Five Facts on America's Broken Budget Process

America's budget process is in a state of disrepair, with Congress consistently failing to fund the government on time or manage the nation's finances efficiently. This dysfunction creates ripple effects throughout the economy and government operations.

Here are Five Facts on America’s broken budget process.

  1. Congress hasn't passed a budget, or its annual spending bills, on time since 1997.

Despite being required by law to pass 12 appropriations bills each year, Congress has failed to meet the September 30 deadline every year since 1997. When Congress can't agree on funding levels for the government, it relies on temporary "continuing resolutions" (CRs) to keep the government running. These stopgap measures prevent shutdowns but don't allow for meaningful fiscal planning, perpetuating a cycle of inefficiency.

  1. Most government spending is on autopilot.

Nearly three-quarters of federal spending is classified as "mandatory spending," covering programs like Social Security, Medicare, and Medicaid. This spending is automatically authorized by existing laws and doesn't go through the annual budget process. Congress only debates "discretionary spending," which represents a shrinking share of the overall budget, limiting flexibility in addressing important priorities ranging from scientific research, funding for our military, and early childhood nutrition programs.

  1. Instead of passing the 12 separate appropriations bills as required, Congress frequently resorts to massive "omnibus" spending bills.

Omnibus bills are when all government funding is bundled into a single piece of legislation. Since 2007, 16 of the last 18 fiscal years have relied at least in part on these bills. This practice reduces transparency, as individual programs are rarely debated in detail, forcing lawmakers to vote on large, unwieldy packages without thorough scrutiny.

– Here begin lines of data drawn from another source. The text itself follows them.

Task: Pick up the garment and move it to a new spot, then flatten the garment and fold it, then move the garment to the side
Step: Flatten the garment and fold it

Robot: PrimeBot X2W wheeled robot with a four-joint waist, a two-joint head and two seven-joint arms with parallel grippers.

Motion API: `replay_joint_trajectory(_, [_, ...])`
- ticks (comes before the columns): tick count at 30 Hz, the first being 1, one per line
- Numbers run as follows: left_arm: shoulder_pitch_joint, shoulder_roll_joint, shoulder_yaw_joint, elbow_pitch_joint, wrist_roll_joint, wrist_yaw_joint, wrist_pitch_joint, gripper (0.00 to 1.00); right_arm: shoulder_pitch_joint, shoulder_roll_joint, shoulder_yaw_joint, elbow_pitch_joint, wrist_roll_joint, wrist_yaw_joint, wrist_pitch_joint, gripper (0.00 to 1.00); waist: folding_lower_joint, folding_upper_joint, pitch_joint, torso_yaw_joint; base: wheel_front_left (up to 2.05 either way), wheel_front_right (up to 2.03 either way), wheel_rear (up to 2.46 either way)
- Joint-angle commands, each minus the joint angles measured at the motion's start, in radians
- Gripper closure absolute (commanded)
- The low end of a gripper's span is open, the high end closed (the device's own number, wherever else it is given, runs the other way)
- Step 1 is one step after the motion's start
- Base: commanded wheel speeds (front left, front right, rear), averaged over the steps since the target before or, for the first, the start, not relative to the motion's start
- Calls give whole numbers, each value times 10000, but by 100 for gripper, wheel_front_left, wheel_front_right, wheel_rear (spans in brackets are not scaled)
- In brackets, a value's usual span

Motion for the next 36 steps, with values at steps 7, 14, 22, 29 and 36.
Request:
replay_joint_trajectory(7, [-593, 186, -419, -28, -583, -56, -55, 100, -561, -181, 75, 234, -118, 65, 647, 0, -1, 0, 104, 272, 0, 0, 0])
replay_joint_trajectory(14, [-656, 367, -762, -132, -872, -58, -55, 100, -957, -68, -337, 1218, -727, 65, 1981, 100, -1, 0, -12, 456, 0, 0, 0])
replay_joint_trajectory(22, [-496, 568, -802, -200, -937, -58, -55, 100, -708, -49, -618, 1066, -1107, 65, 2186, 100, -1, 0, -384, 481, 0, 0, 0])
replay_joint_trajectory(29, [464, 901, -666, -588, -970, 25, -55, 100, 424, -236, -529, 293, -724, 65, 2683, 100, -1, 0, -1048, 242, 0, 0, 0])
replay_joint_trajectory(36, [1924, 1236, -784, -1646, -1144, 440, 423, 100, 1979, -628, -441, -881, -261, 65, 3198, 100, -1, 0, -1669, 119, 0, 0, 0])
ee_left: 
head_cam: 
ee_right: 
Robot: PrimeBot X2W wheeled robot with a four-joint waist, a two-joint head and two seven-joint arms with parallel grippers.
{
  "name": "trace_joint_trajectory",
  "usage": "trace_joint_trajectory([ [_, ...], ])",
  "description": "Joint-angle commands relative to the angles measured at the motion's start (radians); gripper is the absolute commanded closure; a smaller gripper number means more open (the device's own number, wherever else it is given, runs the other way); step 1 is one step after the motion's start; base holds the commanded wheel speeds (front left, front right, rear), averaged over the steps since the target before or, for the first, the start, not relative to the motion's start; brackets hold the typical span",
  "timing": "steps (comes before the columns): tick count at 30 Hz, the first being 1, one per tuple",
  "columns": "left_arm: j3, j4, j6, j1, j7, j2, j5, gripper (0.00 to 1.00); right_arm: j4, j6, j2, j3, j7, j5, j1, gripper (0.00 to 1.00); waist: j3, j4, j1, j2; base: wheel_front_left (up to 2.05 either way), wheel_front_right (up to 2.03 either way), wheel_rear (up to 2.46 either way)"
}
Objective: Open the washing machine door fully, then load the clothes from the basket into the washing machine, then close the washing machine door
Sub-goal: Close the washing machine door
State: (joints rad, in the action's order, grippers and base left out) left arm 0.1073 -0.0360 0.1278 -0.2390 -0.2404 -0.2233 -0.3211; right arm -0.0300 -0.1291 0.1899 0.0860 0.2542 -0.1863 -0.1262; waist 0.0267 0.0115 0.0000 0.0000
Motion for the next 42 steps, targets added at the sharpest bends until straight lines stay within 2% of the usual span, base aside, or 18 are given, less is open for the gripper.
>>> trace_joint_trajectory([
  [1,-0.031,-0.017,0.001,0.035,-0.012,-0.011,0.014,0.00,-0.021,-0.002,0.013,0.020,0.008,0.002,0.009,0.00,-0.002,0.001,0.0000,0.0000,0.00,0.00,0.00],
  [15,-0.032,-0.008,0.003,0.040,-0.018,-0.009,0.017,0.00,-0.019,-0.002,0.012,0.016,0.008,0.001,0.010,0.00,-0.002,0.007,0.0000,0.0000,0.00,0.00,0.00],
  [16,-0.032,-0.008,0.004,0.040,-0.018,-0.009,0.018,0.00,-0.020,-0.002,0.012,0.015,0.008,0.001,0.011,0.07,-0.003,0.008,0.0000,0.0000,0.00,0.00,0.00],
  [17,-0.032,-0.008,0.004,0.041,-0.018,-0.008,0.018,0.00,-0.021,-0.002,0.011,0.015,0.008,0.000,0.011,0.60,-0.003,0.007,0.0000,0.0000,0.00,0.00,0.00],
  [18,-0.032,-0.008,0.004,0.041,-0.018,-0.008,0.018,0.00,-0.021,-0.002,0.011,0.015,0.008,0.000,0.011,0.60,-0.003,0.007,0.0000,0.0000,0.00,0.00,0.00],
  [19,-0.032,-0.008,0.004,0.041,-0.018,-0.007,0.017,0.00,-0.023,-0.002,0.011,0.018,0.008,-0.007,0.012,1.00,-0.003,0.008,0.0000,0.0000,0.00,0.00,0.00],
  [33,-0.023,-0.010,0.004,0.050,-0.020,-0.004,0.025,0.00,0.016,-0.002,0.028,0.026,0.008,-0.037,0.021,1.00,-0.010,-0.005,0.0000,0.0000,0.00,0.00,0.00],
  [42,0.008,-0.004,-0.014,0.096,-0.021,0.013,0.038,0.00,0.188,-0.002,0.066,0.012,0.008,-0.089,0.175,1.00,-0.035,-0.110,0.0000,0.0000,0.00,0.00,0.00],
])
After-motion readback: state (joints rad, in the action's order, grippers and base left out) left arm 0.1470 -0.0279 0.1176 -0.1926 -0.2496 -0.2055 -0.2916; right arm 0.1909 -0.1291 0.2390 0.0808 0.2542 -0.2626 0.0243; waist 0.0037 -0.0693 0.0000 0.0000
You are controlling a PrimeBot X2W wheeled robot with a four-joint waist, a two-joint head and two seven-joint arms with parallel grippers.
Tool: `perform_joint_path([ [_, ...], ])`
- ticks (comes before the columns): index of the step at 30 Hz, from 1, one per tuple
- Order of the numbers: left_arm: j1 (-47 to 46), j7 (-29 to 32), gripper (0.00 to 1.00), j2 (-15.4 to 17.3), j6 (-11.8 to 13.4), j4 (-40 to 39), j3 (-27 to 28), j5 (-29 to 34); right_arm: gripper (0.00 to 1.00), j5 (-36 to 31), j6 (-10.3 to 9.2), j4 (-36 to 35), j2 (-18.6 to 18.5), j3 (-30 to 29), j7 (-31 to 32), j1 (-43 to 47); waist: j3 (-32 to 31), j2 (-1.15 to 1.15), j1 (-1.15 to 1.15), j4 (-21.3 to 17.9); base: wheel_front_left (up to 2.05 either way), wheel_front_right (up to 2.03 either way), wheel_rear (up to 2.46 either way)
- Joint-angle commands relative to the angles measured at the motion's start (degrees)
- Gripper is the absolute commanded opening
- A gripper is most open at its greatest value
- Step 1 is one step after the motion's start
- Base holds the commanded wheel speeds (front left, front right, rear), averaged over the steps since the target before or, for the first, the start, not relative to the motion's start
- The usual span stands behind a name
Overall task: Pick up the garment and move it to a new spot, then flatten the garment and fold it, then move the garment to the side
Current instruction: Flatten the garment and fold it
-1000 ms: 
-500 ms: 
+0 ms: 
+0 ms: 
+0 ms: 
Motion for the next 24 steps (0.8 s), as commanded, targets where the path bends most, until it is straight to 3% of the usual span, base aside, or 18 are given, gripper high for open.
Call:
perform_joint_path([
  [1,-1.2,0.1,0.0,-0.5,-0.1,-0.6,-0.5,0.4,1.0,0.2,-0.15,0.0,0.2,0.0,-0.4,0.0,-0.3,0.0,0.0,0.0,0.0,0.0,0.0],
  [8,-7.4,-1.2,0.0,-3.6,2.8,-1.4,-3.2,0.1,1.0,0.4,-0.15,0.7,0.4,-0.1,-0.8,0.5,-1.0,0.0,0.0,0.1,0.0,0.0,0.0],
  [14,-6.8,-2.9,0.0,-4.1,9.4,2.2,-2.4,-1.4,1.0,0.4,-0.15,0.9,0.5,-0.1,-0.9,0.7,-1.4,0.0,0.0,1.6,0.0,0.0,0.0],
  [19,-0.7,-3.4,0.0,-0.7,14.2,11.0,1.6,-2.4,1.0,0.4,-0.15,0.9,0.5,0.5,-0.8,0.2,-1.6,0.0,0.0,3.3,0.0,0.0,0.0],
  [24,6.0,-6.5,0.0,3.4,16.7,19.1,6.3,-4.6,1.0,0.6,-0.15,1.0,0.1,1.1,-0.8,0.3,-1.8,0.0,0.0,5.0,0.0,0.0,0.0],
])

  1. The national debt is now over $35 trillion. 

The U.S. national debt has reached an unprecedented $35 trillion, and it continues to grow by about $1 trillion every three months. Our national debt is now 1.2 times the size of our total economic output, higher than all but three countries of the OECD, a group of 38 developed countries. For the first time in history, the country is spending more on interest payments for this debt than on national defense. This growing burden jeopardizes future economic stability and limits investments in essential sectors like education, healthcare, and infrastructure.

  1. Continuing resolutions have made it harder for the Defense Department to plan investments.

CRs create uncertainty for government agencies, especially in areas like national defense. The Department of Defense has highlighted how short-term funding agreements disrupt long-term planning and procurement, leading to shortages in critical supplies, such as missiles and other munitions. This instability weakens America's military readiness at a time when global threats are increasing.